(Source data)
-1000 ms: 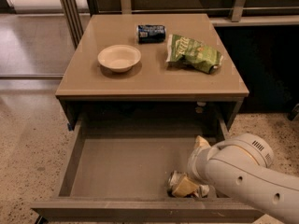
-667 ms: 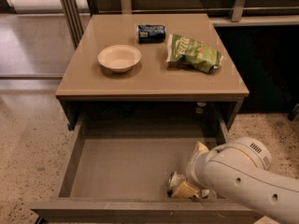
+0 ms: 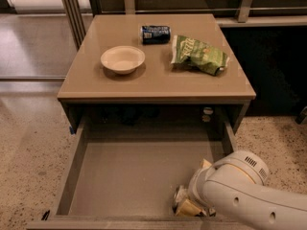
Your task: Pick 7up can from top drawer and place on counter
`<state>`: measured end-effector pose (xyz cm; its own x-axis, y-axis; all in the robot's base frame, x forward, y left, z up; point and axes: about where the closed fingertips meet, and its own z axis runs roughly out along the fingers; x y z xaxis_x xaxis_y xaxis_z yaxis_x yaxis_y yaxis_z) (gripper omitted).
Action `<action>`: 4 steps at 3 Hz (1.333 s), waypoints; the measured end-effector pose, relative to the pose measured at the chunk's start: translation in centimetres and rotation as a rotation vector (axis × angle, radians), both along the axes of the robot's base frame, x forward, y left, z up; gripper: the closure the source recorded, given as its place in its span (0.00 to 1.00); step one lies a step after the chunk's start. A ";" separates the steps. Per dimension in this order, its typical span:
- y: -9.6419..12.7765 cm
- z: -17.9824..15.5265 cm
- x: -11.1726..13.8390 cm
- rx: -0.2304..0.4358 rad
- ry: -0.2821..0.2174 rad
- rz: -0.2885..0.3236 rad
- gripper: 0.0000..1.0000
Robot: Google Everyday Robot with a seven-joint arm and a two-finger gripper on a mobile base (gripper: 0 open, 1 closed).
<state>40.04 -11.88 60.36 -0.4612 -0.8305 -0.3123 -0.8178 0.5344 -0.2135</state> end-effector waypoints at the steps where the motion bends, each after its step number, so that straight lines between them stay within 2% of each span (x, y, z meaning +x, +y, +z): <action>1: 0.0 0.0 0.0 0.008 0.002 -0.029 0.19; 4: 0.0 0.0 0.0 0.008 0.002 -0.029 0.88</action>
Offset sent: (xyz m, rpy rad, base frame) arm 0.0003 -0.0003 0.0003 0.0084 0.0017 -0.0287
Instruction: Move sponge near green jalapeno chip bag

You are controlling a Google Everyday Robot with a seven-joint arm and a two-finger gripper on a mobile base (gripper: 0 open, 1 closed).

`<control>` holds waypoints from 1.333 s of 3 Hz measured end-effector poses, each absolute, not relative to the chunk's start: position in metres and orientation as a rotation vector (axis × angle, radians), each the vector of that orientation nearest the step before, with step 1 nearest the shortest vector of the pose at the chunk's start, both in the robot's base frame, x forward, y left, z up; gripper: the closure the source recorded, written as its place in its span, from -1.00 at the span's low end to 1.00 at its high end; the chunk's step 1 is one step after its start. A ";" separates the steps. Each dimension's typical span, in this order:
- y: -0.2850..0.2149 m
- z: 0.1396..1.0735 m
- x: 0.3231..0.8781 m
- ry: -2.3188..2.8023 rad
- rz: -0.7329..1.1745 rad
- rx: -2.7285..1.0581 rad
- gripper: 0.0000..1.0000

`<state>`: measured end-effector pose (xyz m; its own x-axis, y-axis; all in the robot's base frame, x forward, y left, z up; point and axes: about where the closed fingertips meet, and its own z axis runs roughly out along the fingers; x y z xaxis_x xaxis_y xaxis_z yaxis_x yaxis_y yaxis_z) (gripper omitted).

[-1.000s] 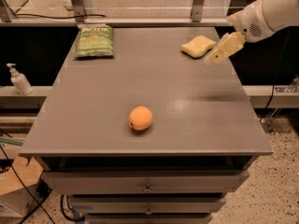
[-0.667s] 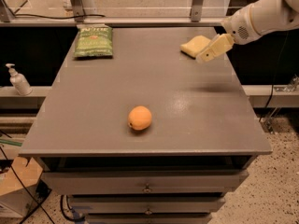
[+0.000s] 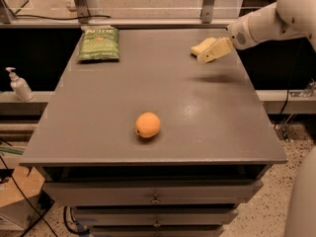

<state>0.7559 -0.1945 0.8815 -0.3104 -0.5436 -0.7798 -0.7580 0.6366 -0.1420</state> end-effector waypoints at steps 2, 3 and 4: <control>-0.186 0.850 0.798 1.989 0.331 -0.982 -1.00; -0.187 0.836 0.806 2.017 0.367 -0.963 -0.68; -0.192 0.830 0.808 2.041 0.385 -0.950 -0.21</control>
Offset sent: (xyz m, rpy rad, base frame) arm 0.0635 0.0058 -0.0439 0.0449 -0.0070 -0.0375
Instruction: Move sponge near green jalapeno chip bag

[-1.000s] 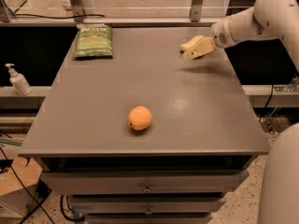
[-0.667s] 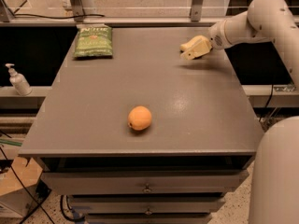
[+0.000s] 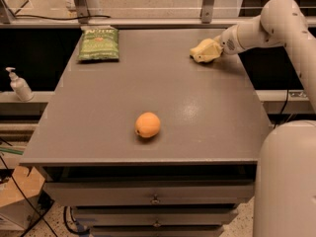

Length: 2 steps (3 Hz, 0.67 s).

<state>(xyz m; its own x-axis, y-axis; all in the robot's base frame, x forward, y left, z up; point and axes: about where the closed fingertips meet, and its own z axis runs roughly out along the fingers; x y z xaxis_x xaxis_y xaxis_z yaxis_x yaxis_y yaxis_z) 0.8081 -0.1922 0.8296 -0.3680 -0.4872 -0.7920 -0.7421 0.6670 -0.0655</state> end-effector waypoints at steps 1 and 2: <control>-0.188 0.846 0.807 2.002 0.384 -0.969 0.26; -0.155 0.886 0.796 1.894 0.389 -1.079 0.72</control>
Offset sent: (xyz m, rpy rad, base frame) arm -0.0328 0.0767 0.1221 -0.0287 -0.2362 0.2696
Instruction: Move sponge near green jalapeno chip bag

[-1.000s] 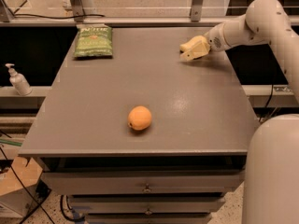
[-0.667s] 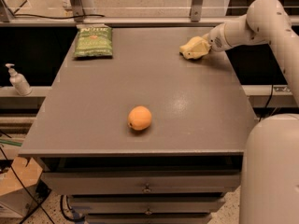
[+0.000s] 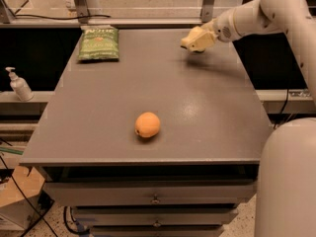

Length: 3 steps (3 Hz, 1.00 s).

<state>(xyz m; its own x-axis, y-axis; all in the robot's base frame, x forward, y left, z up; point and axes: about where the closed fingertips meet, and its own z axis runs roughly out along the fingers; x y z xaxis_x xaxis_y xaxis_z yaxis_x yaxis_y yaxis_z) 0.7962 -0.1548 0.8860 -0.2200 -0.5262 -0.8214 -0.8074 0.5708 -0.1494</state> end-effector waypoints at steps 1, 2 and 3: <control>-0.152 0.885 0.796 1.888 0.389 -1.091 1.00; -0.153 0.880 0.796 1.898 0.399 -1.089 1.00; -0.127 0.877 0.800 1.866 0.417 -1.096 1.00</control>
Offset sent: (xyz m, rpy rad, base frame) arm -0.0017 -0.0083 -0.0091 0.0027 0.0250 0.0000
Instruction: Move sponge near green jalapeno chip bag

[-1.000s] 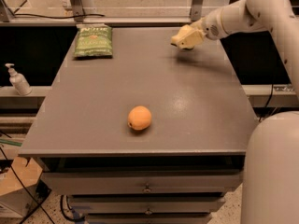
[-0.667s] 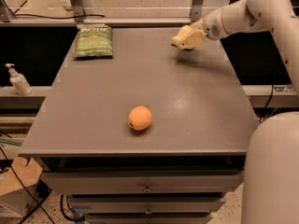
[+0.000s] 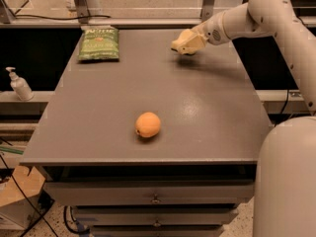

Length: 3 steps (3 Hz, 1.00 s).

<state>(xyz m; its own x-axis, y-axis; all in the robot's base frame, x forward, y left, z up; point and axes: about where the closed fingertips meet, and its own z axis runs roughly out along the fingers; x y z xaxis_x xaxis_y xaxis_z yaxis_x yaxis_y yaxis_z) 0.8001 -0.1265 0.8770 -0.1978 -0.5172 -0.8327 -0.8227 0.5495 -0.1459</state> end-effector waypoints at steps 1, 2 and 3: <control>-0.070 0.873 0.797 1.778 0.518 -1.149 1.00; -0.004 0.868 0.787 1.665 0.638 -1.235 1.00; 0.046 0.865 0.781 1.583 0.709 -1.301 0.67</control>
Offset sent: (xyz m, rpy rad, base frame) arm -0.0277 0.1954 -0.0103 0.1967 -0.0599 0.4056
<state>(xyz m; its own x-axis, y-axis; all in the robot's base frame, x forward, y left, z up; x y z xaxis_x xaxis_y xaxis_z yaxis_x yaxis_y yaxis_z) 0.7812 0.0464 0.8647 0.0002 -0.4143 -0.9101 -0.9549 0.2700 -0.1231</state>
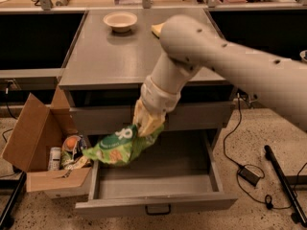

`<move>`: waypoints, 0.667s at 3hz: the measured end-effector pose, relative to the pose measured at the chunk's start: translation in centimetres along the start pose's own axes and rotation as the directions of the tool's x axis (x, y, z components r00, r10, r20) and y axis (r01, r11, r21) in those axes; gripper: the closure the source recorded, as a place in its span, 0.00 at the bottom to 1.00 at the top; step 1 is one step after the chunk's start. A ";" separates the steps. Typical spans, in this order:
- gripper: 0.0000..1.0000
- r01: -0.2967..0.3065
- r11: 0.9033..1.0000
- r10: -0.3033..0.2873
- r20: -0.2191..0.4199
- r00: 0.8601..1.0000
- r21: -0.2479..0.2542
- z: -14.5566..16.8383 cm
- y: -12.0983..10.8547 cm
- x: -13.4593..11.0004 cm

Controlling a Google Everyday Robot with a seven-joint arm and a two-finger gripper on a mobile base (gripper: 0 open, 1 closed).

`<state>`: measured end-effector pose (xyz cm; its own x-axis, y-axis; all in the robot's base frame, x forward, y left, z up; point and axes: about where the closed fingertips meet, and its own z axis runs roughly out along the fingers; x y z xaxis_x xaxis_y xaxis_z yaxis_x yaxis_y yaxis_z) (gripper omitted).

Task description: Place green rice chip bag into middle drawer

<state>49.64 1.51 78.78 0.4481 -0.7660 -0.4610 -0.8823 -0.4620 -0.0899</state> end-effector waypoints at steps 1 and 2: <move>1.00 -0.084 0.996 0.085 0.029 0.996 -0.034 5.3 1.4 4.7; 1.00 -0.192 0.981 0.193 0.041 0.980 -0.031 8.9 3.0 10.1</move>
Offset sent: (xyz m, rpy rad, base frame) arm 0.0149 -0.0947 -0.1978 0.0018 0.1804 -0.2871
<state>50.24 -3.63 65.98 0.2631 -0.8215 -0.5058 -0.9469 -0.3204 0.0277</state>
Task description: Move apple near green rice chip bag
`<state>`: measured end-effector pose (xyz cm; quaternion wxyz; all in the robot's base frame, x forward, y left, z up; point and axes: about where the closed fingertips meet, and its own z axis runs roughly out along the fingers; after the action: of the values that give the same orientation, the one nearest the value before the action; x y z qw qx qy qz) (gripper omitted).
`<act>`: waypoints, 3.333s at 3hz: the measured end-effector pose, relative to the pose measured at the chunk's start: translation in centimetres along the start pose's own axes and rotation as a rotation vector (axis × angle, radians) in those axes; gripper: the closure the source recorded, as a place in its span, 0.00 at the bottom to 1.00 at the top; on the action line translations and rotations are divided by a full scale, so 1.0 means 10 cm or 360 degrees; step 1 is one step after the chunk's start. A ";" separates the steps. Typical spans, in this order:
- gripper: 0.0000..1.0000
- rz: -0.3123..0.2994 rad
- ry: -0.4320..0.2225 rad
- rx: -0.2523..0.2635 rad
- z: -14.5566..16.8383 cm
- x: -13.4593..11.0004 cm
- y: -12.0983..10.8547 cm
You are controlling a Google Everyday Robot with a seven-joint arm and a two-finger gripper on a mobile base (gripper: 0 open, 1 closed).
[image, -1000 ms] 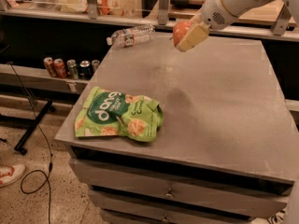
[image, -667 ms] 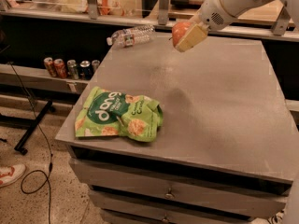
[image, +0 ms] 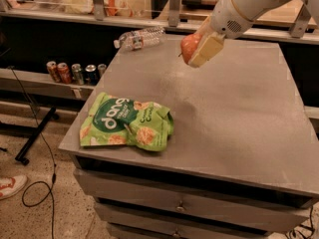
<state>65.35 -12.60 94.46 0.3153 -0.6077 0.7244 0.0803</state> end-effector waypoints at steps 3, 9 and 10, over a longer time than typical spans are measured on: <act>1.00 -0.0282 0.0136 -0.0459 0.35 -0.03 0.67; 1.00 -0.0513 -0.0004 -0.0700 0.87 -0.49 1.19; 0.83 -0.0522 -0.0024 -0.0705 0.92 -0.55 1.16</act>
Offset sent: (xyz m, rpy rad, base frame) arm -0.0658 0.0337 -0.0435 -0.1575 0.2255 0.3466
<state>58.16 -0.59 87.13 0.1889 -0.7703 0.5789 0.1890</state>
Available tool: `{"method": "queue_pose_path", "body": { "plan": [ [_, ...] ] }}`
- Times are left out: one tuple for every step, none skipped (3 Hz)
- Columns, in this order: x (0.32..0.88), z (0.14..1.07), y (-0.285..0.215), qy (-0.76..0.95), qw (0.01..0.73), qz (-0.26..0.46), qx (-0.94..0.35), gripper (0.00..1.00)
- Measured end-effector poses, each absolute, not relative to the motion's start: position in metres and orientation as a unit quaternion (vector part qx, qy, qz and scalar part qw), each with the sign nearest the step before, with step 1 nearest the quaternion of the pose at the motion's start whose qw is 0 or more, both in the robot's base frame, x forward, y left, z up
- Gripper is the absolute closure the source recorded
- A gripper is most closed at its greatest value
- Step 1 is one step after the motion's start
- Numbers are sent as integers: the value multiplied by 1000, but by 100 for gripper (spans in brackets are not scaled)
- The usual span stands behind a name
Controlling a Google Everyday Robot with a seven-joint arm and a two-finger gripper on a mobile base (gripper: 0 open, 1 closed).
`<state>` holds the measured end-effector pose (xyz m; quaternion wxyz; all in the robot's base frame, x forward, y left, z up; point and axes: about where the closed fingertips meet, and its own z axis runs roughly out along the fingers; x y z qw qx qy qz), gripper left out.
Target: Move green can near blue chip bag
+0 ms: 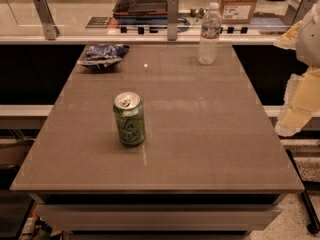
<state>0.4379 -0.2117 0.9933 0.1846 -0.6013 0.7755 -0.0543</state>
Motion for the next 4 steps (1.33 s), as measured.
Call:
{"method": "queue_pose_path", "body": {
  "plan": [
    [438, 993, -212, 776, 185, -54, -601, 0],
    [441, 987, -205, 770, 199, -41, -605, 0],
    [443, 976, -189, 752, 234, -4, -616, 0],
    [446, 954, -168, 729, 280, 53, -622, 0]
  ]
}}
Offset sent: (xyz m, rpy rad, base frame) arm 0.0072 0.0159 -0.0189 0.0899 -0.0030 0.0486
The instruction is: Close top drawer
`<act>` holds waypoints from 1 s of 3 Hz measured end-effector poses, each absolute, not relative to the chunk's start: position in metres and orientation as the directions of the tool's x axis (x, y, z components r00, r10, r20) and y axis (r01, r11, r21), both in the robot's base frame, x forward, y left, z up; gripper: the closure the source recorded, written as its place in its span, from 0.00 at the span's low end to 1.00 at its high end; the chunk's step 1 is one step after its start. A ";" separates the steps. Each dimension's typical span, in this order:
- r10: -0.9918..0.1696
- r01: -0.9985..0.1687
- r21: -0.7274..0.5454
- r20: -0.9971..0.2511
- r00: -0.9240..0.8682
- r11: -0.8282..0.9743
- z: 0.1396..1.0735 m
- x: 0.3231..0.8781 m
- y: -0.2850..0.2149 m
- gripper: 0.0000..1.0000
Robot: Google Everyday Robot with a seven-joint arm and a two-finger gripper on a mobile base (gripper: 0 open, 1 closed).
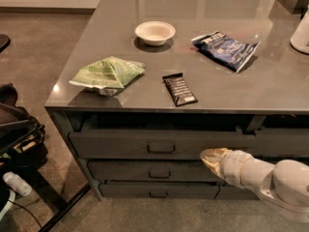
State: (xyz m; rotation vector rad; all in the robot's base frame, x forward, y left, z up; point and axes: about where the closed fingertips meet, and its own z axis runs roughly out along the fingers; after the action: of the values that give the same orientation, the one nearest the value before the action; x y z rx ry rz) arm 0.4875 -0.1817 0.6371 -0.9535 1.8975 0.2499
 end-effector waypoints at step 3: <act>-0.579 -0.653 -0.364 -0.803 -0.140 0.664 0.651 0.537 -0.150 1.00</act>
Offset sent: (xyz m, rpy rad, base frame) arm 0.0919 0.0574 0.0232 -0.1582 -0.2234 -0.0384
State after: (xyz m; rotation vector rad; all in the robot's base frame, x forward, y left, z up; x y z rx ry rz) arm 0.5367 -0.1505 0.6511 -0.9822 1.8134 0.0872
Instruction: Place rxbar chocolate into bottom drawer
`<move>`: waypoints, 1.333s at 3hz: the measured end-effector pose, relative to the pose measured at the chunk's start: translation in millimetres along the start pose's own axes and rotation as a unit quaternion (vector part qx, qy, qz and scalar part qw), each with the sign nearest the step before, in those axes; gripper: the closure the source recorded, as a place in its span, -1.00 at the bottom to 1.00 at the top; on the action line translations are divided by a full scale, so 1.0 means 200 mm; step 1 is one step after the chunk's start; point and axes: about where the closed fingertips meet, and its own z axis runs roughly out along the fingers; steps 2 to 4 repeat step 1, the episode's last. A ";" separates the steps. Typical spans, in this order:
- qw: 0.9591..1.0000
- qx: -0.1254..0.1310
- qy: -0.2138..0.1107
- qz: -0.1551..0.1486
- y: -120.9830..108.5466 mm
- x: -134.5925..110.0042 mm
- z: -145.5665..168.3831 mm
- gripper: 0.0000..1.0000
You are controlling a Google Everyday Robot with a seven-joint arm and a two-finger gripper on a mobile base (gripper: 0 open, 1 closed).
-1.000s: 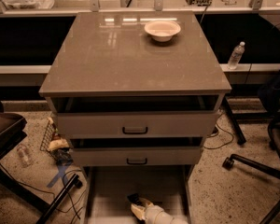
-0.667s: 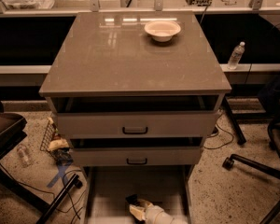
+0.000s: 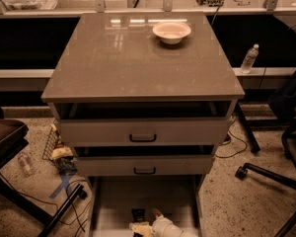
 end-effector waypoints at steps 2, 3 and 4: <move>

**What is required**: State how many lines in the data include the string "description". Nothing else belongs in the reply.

**Response to this task**: 2